[Dataset entries]
▽

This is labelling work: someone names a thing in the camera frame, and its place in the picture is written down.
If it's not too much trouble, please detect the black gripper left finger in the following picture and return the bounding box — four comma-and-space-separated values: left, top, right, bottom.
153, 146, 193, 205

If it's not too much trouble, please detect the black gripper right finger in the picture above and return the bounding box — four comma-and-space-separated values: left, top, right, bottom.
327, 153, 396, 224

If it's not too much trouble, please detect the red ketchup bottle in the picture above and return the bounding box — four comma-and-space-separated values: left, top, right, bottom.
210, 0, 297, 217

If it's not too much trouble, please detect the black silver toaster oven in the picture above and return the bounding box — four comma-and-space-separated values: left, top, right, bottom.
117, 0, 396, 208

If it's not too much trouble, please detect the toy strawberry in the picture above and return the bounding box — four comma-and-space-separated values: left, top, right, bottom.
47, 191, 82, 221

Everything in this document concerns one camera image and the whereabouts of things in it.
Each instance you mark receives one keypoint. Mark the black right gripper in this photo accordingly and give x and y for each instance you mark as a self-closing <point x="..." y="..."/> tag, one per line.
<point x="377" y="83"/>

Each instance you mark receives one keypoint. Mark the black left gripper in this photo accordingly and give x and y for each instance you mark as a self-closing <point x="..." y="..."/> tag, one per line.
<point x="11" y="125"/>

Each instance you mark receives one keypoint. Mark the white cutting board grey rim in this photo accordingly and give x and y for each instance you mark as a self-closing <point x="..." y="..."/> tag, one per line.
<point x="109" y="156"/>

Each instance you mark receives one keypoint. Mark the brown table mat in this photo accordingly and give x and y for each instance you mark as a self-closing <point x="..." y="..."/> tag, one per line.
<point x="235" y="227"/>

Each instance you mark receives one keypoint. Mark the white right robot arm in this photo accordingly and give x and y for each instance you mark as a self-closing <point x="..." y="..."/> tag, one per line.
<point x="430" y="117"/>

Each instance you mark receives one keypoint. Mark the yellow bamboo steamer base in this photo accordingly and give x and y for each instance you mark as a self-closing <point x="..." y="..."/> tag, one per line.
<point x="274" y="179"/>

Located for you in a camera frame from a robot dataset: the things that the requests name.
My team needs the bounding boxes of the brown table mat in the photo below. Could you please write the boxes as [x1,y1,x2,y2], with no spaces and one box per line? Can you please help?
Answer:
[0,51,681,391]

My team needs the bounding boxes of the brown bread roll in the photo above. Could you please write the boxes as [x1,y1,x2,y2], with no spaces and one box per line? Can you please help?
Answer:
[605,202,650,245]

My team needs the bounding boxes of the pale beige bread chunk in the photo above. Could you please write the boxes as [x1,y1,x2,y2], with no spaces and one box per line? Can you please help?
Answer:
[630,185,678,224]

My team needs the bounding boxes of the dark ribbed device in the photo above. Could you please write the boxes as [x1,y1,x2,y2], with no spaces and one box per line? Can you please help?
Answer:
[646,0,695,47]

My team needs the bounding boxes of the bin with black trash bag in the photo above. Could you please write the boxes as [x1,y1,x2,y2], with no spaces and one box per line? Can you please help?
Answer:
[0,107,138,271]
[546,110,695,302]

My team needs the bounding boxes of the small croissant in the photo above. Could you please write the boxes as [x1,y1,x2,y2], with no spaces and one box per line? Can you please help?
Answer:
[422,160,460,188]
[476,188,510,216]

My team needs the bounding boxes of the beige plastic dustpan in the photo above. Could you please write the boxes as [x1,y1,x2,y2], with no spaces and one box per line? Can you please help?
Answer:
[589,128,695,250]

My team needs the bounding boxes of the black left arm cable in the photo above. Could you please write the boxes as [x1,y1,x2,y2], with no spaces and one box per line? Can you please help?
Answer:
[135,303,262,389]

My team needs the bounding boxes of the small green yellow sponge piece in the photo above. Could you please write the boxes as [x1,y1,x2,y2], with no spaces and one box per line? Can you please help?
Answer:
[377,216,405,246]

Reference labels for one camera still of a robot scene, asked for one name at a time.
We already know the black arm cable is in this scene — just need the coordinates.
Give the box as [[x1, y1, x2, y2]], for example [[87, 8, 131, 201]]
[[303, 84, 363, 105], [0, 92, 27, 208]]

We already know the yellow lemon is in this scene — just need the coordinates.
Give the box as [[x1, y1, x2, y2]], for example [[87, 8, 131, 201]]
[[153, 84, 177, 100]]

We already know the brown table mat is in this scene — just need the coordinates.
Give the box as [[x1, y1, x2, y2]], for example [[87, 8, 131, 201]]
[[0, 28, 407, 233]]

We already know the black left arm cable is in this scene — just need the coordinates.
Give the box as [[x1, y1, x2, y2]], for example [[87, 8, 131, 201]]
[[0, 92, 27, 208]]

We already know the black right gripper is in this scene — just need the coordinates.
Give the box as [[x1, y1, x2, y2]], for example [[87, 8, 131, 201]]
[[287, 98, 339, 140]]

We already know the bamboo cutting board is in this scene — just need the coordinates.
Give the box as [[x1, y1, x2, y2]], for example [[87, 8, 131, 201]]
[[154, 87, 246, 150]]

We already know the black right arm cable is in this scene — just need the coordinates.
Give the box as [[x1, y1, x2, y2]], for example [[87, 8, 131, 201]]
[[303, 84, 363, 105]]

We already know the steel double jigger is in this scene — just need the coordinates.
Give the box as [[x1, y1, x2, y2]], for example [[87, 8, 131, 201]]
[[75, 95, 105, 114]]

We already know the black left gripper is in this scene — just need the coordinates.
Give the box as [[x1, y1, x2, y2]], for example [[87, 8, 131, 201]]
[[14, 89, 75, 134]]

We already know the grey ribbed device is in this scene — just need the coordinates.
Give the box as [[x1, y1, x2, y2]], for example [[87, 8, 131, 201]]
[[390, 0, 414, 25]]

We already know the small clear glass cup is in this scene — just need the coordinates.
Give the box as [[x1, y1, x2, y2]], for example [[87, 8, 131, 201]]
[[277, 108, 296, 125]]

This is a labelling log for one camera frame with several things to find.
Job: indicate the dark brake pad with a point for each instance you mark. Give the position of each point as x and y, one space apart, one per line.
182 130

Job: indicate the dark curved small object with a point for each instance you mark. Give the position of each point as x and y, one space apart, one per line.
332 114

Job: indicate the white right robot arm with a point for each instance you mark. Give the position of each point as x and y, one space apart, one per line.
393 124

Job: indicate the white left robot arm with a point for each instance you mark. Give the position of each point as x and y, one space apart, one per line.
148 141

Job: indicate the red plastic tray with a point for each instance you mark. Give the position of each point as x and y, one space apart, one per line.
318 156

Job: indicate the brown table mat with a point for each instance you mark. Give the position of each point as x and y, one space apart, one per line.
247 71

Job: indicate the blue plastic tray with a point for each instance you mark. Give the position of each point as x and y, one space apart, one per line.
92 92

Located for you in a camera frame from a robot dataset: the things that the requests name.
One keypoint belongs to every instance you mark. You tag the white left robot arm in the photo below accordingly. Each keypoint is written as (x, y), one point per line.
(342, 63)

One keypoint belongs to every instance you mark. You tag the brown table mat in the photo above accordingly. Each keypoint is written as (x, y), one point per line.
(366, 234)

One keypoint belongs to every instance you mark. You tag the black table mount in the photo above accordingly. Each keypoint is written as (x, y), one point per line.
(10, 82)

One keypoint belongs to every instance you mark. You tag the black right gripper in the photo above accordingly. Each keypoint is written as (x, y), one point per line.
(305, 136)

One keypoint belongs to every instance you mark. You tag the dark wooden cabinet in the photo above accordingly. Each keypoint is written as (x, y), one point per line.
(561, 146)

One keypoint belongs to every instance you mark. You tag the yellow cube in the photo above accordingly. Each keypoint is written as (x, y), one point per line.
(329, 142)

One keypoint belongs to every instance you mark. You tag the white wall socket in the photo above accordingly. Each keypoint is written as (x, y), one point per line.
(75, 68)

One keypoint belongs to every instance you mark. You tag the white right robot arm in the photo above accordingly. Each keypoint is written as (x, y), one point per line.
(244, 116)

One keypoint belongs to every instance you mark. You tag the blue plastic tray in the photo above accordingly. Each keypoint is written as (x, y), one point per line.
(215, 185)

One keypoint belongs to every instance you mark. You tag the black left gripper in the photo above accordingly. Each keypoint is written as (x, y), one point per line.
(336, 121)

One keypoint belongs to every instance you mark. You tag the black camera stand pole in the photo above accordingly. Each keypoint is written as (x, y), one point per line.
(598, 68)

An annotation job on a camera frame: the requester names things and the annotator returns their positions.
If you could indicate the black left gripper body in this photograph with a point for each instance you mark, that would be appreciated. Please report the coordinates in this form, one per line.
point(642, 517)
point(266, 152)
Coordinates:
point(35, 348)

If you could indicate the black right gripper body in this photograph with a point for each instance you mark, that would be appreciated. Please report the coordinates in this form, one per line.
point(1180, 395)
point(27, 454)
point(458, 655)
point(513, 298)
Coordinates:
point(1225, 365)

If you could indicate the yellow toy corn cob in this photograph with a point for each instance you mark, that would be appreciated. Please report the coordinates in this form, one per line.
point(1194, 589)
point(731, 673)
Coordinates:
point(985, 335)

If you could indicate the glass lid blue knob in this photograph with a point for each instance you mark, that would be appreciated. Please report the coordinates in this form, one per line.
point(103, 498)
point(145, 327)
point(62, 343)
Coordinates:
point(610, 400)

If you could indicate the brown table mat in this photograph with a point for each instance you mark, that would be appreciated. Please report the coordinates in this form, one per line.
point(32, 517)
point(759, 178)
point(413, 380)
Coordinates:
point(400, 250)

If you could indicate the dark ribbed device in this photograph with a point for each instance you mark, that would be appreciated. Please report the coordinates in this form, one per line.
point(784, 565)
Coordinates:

△

DESCRIPTION OF THE TASK.
All lines with the string "glass" must be copied from the data.

YOUR RESPONSE.
We already know the small clear glass cup is in this scene — just need the coordinates.
If you could indicate the glass lid blue knob in this photograph with a point for each instance you mark, that would be appreciated. Please report the coordinates in this form, one per line.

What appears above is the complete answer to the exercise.